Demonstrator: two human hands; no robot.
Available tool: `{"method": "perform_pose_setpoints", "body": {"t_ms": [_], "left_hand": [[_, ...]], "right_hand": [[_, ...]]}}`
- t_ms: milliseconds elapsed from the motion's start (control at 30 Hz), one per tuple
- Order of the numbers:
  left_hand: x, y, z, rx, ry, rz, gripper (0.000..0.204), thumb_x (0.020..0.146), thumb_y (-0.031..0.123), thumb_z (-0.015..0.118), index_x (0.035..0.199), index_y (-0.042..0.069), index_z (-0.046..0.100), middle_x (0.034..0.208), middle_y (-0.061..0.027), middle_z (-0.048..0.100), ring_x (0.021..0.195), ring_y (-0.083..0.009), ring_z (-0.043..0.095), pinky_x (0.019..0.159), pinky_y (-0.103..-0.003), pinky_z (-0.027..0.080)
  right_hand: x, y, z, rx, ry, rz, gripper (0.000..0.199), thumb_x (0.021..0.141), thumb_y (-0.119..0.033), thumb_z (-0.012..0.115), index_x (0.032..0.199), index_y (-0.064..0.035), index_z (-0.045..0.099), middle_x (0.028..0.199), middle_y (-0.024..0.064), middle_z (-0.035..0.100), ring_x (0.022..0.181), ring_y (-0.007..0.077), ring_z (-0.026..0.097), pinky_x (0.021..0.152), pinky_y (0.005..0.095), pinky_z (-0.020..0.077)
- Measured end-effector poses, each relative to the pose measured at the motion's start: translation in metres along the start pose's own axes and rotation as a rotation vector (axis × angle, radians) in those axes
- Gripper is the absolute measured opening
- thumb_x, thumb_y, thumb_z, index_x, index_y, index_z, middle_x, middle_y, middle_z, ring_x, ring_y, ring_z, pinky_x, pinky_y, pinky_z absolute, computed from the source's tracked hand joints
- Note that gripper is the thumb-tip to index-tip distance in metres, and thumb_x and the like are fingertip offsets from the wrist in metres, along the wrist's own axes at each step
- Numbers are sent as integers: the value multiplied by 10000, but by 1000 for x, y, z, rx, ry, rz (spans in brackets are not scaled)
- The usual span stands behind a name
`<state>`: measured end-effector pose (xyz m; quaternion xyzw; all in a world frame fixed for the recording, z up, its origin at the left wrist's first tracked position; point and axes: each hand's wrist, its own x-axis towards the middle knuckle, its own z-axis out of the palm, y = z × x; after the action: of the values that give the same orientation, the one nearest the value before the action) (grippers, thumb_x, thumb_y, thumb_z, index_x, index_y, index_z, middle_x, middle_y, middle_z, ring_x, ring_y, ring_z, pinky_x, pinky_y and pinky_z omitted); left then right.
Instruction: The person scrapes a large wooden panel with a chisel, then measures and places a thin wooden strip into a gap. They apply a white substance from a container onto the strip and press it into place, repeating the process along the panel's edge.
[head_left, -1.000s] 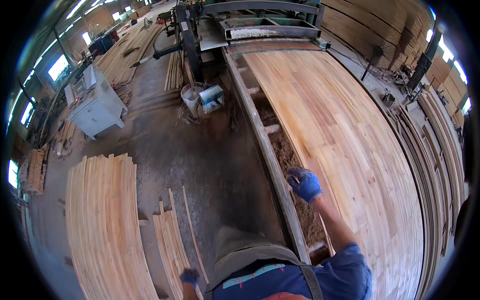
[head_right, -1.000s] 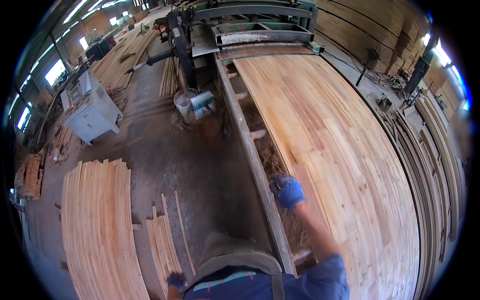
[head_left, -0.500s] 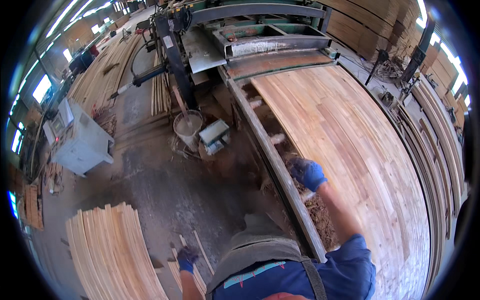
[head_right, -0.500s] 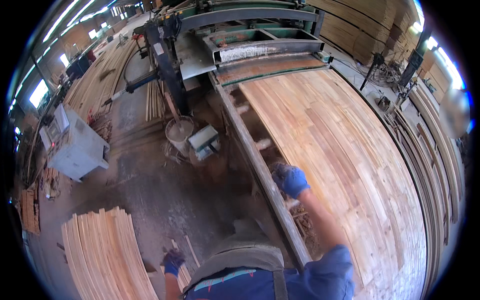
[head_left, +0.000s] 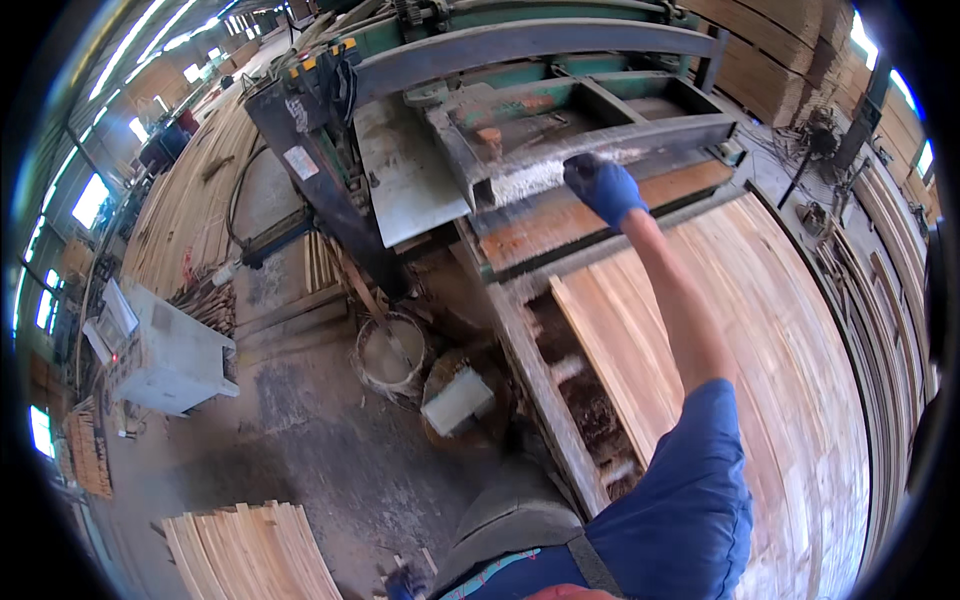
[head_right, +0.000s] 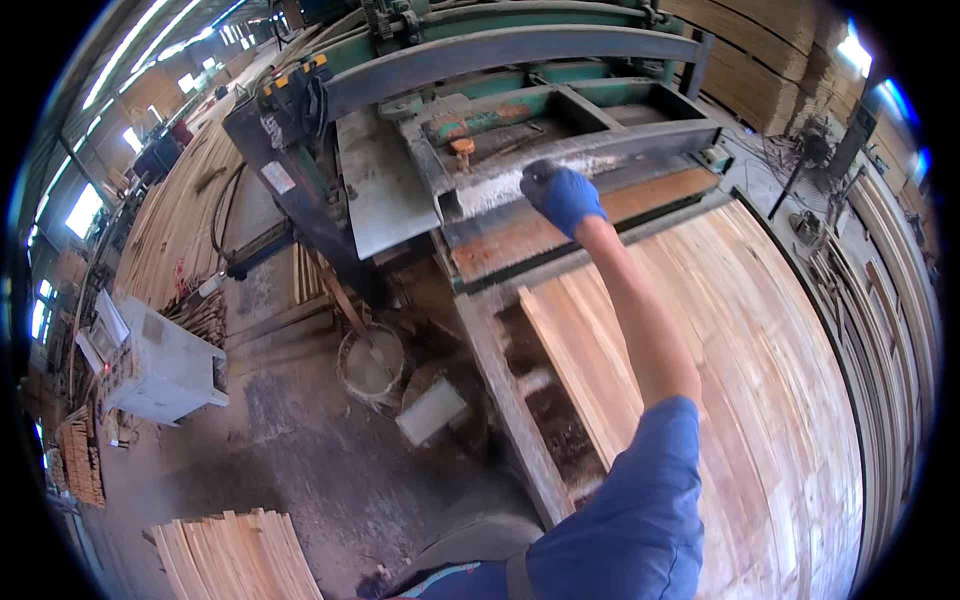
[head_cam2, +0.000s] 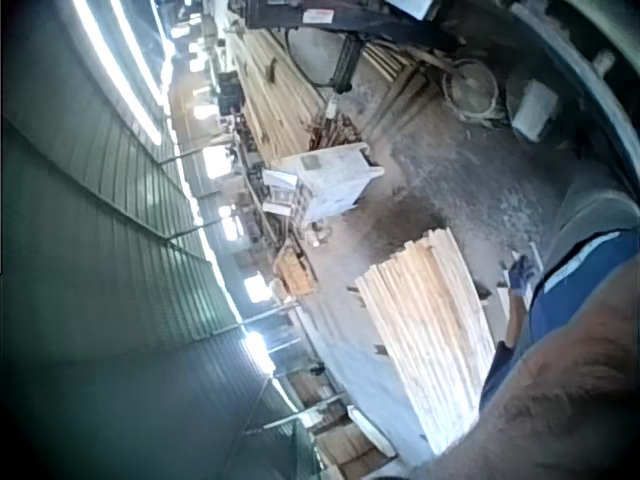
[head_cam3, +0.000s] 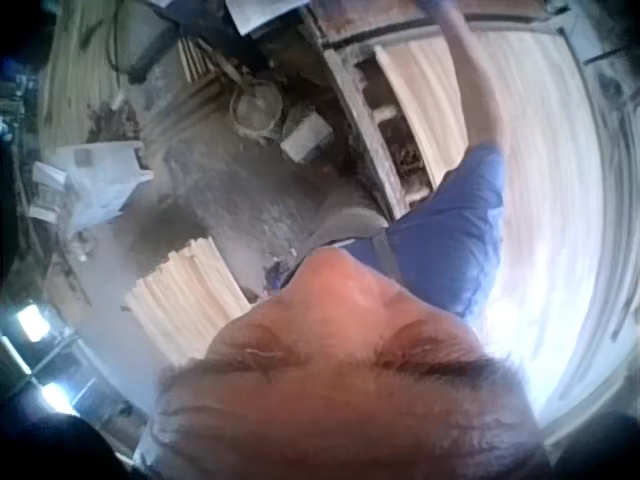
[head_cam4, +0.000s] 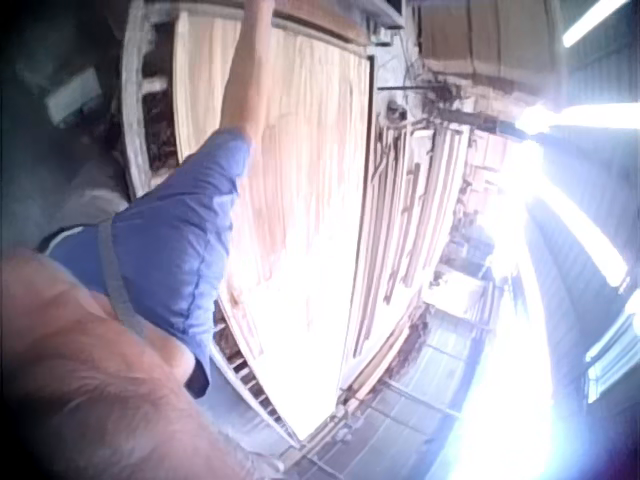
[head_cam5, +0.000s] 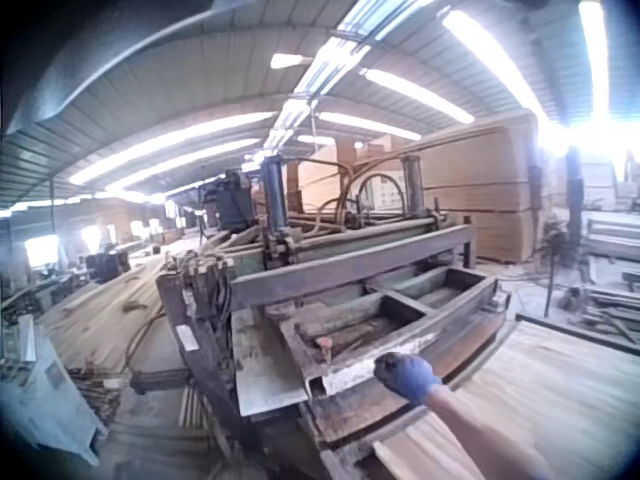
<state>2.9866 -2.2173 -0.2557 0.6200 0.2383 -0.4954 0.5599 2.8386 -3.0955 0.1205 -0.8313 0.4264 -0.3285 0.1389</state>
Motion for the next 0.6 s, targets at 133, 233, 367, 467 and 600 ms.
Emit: {"method": "perform_pose_setpoints", "body": {"t_ms": [133, 233, 367, 467, 600], "left_hand": [[-22, 10, 65, 21, 157, -162, 324, 979, 302, 566, 1212, 79, 590, 1066, -151, 675, 894, -278, 676, 672, -403, 570], [-28, 36, 98, 24, 212, -178, 321, 977, 287, 566, 1216, 75, 594, 1078, -149, 677, 906, -284, 676, 693, -405, 569], [-31, 65, 130, -1, 257, -166, 317, 974, 267, 567, 1221, 71, 601, 1094, -146, 678, 923, -291, 676, 721, -408, 566], [-32, 83, 146, -14, 283, -157, 315, 973, 252, 567, 1225, 67, 605, 1106, -144, 679, 935, -297, 676, 741, -410, 565], [-24, 103, 154, -31, 286, -151, 314, 970, 232, 568, 1231, 63, 612, 1123, -141, 680, 952, -305, 676, 769, -413, 563]], "right_hand": [[154, 15, 68, -96, -114, -99, 372, 871, -373, 609, 1102, -102, 714, 1120, 201, 688, 1075, 379, 644, 925, 450, 508], [228, 32, 139, -192, -327, -24, 393, 884, -389, 604, 1124, -96, 710, 1145, 199, 683, 1096, 375, 638, 942, 453, 504], [279, 26, 211, -266, -452, 47, 442, 900, -405, 600, 1221, -110, 673, 1238, 197, 649, 1184, 386, 599, 988, 458, 483], [301, 39, 244, -195, -434, -92, 552, 906, -529, 562, 1205, -78, 673, 1218, 217, 651, 1158, 402, 608, 975, 464, 491], [314, 32, 264, -359, -491, 22, 411, 897, -361, 582, 1193, -99, 696, 1254, 192, 647, 1164, 367, 625, 980, 456, 500]]}}
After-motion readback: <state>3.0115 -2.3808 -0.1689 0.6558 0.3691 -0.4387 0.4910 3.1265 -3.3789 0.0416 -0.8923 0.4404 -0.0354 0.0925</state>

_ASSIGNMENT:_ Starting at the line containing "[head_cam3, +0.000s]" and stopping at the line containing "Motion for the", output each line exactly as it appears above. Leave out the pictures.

_SOLUTION BELOW:_
[head_cam3, +0.000s] 
[head_cam4, +0.000s] 
[head_cam5, +0.000s] 
<state>2.9866 -2.2173 -0.2557 0.6200 0.2383 -0.4954 0.5599 2.8386 -3.0955 0.1205 -0.8313 0.4264 -0.3285 0.1389</state>
Motion for the next 0.6 s, targets at 133, 233, 367, 467 and 600 ms.

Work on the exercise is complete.